Marcel yielded to Chaudoreille's solicitations, who immediately set out the table and drew a pack of cards from his pocket, looking at them tenderly as he placed them between himself and Marcel, saying,—

"We'll play for a crown on each side."

"It's too much."

"Pooh! one lost, another gained; it's only between the pair of us."

"Yes, but if one wins all."

"Nonsense, we are equally good players."

"But you haven't laid your money down."

"I've told you I've nothing but gold, I'll change it when I've lost some hundreds."

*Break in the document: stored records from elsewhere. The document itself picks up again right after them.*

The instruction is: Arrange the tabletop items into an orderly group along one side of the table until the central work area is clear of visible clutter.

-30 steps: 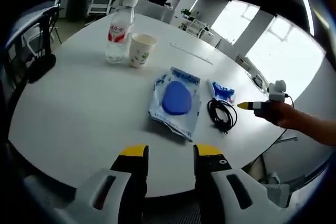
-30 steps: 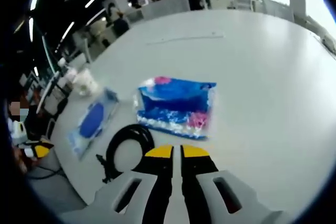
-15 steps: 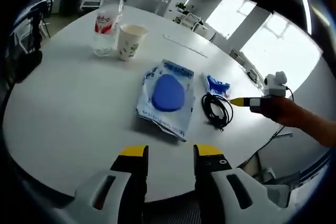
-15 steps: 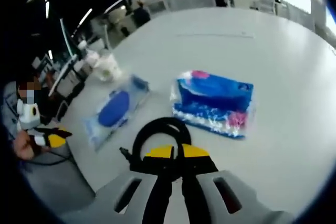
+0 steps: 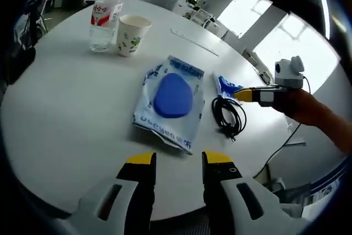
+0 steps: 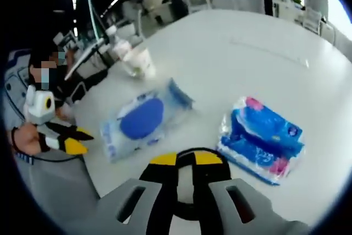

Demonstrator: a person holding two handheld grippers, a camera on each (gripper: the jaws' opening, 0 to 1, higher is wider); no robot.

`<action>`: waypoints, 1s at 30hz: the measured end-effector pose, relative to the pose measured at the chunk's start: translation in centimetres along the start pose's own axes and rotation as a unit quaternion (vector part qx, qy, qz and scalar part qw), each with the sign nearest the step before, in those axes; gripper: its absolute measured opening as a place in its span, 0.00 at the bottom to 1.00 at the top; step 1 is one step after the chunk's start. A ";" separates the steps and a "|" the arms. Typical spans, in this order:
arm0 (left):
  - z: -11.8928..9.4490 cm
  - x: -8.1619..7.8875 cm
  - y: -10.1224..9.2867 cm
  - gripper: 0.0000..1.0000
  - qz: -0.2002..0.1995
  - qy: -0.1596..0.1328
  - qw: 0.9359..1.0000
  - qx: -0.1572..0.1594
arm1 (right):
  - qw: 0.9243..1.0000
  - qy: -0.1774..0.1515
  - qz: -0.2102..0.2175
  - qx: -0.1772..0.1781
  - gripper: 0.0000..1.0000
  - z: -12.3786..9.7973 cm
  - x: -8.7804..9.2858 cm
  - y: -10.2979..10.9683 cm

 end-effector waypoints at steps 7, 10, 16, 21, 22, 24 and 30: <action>0.5 0.2 0.0 0.30 -0.010 0.006 1.000 -0.002 | 1.000 0.011 -0.023 -0.012 0.06 1.3 -1.4 -0.2; 0.8 0.3 -0.1 0.28 -0.021 0.010 1.000 -0.009 | 0.997 0.034 -0.067 -0.026 0.06 2.0 -1.8 0.1; 1.6 0.3 -0.6 0.28 -0.024 0.018 0.999 -0.014 | 0.991 0.052 -0.116 -0.032 0.08 3.3 -3.5 0.6; 2.4 0.2 -0.9 0.29 -0.029 0.025 0.999 -0.019 | 0.984 0.058 -0.166 -0.026 0.10 4.6 -5.4 0.6; 2.4 0.2 -0.9 0.29 -0.031 0.026 0.999 -0.020 | 0.983 0.059 -0.170 -0.026 0.11 4.8 -5.7 0.7; 2.6 0.2 -1.0 0.28 -0.043 0.026 0.999 -0.018 | 0.983 0.062 -0.169 -0.031 0.12 5.3 -6.2 0.6; 3.2 0.0 -0.7 0.28 -0.068 0.028 0.997 -0.022 | 0.983 0.069 -0.169 -0.036 0.14 6.7 -6.9 0.5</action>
Point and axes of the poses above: the point that each gripper's makers call its tool centre point, and the gripper's own axes: z roughly forward along the fingers, y roughly to its left, x roughly out of its underside, the point moved 9 cm from there along -z, roughly backward along the fingers, and after that the axes turned 3 degrees about x, right-handed, at the moved point
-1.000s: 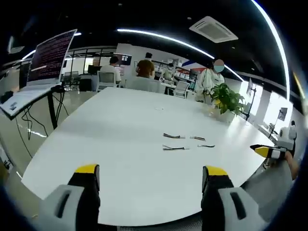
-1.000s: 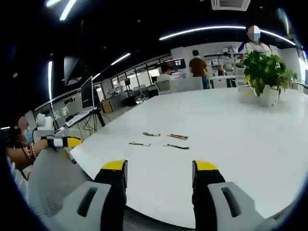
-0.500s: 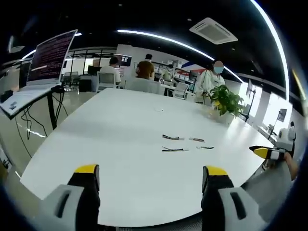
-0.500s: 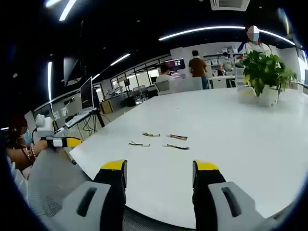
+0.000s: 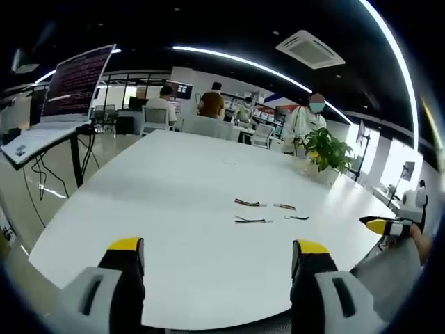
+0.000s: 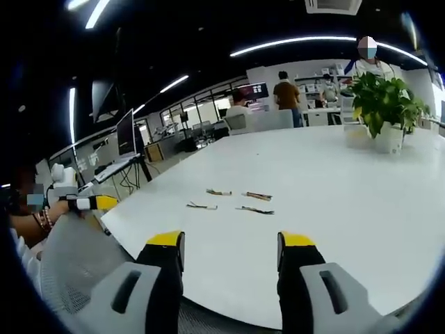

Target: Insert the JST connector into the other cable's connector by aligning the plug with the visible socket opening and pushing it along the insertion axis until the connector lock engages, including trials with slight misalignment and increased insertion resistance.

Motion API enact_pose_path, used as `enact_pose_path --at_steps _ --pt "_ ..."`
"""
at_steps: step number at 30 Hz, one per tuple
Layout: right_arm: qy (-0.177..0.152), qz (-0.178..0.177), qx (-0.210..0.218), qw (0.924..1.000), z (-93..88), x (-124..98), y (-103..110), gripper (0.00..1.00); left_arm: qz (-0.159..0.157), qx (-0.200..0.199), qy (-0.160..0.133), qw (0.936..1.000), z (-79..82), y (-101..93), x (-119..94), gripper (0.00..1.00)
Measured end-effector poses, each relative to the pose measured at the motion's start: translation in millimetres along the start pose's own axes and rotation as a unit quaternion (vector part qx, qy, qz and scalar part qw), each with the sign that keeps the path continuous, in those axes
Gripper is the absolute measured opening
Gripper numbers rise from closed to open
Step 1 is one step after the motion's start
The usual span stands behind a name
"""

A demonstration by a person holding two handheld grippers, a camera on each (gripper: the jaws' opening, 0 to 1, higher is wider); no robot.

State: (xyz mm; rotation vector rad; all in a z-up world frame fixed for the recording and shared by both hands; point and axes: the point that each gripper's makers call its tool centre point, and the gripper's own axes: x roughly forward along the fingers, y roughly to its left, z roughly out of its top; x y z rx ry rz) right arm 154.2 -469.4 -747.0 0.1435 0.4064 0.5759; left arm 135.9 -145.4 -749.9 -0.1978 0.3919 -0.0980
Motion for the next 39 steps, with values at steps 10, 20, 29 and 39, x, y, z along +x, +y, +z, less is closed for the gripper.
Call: enact_pose_path --at_steps 10,20,29,39 --pt "0.038 0.02 -0.015 0.999 -11.6 4 5 0.5 0.007 0.008 0.015 0.9998 -4.5 2.1 1 0.86" --pt "0.03 0.022 -0.009 0.9993 -9.1 3 6 0.52 -0.004 -0.002 0.009 0.9999 -2.4 -0.7 1 0.89" --pt "0.03 0.02 -0.006 0.9993 -8.5 2 6 0.52 -0.005 0.0 0.018 0.9998 -4.6 -1.6 2 0.91" --pt "0.018 0.009 0.001 0.9998 -4.5 1 2 0.52 -0.011 0.014 0.058 0.9982 -15.7 -3.6 5 0.94"
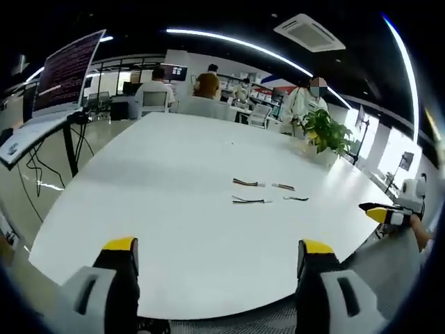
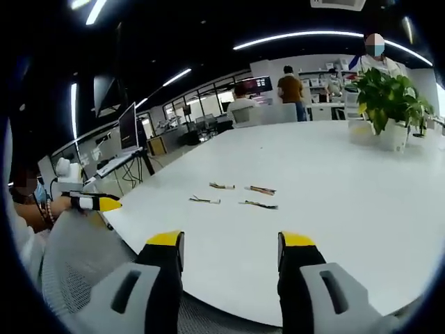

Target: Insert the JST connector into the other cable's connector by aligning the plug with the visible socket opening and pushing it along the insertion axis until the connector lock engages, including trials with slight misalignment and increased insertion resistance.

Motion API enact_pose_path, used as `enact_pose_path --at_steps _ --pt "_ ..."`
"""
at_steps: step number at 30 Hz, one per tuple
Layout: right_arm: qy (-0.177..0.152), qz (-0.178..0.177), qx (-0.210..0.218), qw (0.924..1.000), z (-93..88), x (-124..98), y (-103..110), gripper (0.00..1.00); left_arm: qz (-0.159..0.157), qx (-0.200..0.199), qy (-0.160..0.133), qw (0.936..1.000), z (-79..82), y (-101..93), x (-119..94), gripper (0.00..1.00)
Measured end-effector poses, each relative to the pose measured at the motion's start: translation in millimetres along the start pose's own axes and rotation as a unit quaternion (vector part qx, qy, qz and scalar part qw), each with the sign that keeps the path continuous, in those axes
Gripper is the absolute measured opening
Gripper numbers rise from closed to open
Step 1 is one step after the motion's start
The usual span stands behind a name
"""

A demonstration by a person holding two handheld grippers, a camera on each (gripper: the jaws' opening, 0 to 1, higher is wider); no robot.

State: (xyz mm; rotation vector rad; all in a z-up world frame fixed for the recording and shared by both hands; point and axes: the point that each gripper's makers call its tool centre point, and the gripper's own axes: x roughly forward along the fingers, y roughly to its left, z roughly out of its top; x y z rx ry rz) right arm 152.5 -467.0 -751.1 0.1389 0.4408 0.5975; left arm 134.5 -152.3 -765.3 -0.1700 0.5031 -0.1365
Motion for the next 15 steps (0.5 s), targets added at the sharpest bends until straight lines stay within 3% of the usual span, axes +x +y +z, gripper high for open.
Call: enact_pose_path --at_steps 3,10,12,15 --pt "0.006 0.0 -0.004 1.0 -1.5 0 1 0.52 0.0 -0.021 -0.011 0.9997 3.6 0.8 -1 0.98" --pt "0.011 -0.001 -0.001 0.9999 -1.5 0 0 0.54 0.008 -0.028 -0.026 0.9992 9.7 2.3 -3 0.99" --pt "0.012 -0.002 -0.002 0.9999 -0.8 0 0 0.56 0.007 -0.034 -0.051 0.9981 18.4 1.8 -4 0.99" --pt "0.013 -0.004 -0.007 0.9999 1.7 -1 -1 0.57 -0.001 -0.066 -0.055 0.9963 20.2 2.5 -6 0.99"
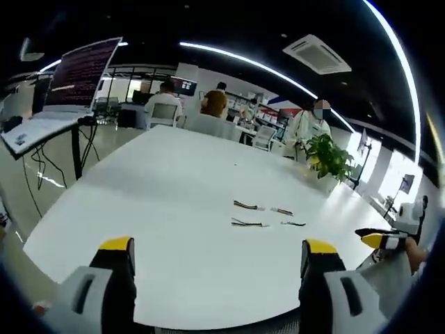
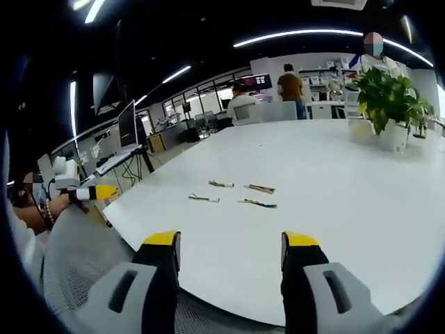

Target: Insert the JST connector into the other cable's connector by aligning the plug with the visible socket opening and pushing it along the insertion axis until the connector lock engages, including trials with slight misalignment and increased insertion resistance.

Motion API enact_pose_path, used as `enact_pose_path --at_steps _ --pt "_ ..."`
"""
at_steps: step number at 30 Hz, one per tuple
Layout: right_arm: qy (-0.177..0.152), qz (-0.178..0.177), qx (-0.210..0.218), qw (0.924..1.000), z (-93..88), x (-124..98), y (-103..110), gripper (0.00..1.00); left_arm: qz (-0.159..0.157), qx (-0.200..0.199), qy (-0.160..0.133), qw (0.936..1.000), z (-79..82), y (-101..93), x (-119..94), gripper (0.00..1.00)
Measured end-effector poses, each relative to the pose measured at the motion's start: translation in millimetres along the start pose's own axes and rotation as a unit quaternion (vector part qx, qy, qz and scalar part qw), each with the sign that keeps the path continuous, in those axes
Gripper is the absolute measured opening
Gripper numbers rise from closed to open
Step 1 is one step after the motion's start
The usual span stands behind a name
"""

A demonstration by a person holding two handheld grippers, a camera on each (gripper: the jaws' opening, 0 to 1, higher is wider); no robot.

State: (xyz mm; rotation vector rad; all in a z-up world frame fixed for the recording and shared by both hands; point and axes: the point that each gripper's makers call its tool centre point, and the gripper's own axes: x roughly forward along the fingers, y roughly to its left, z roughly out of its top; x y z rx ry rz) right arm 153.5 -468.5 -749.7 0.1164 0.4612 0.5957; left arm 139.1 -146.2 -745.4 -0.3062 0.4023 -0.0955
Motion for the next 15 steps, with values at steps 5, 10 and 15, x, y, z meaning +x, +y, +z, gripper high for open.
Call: enact_pose_path --at_steps 5,10,15 --pt "-0.011 -0.005 -0.003 0.9999 11.5 -1 -6 0.58 -0.004 -0.007 0.008 0.9999 -0.3 0.2 0 0.99" --pt "-0.015 -0.013 -0.007 0.9998 18.2 -1 -15 0.58 -0.001 -0.038 -0.021 0.9991 18.6 5.2 -3 0.99" --pt "-0.021 -0.019 -0.011 0.9995 24.1 -3 -21 0.58 -0.008 -0.007 -0.032 0.9994 37.3 0.5 2 0.99"
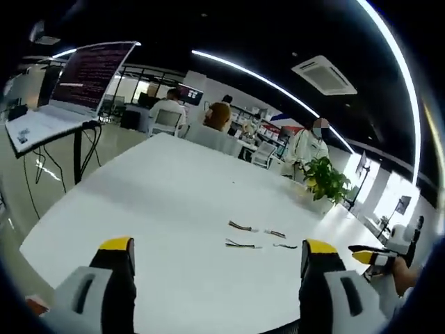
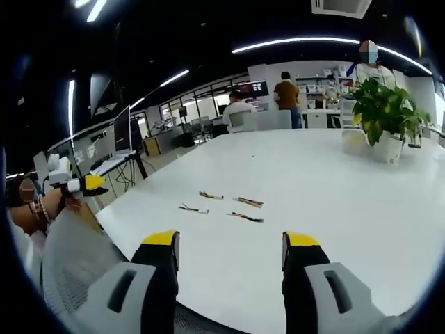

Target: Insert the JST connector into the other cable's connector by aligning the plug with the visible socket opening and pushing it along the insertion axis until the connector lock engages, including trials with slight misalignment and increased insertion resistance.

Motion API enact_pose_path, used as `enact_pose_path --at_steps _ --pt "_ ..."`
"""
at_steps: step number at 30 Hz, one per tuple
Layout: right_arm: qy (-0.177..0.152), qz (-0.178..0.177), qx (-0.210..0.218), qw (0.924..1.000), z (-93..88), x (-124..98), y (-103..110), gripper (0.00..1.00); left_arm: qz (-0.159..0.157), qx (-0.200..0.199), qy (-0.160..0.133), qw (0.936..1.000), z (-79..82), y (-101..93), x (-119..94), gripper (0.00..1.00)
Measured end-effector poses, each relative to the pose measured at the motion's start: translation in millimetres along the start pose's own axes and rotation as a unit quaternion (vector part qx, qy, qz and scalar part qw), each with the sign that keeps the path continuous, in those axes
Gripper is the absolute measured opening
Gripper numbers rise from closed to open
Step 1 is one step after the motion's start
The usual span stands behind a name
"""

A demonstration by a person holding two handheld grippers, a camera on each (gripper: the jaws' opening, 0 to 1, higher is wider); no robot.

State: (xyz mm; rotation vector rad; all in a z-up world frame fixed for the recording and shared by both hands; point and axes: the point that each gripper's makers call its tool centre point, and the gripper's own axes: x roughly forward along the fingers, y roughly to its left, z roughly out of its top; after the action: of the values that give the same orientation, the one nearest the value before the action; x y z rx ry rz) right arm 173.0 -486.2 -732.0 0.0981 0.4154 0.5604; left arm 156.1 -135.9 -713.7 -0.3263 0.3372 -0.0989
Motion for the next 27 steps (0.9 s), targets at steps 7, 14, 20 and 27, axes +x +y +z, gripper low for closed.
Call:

They commenced to play. Chaudoreille's face was animated, his eyes were shining, and seemed as if they would leave their orbits to look at his adversary's play.

"These cards are not new," said Marcel, "they are all stained or marked."

"That's because they've been so much used apparently. I leave it to you," said Chaudoreille, looking carefully at the backs of the cards which were at the bottom of the pack.

"Hang it! you've made me a pretty present; there, these are the seven and the eight."

Chaudoreille won the first game, then a second and a third, because, thanks to the marks he had made on the back of each card, he knew them as well by their backs as by their faces.

"It's singular," said Marcel, "that I never win anything; you always have the best cards."

"What would you have? It's chance, luck; but it will probably turn."

The luck did not turn and Marcel's crowns passed into Chaudoreille's pocket. The chevalier was scarlet, trembling, and the veins on his forehead were swollen by the ardor of his play, when the bell at the garden gate rang violently.

"Oh, the deuce! there's somebody," said Marcel.

"I am lost!" cried Chaudoreille jumping on his chair, "it is somebody come to arrest me."

He immediately rose and ran around the room, went through the first door he saw and disappeared, without listening to Marcel, who called to him,—

"It's monseigneur; it's M. de Villebelle; keep still and I'll let you out without his seeing you."

But Chaudoreille had disappeared and the bell continued to ring. Marcel was obliged to open the gate without knowing what had become of his guest.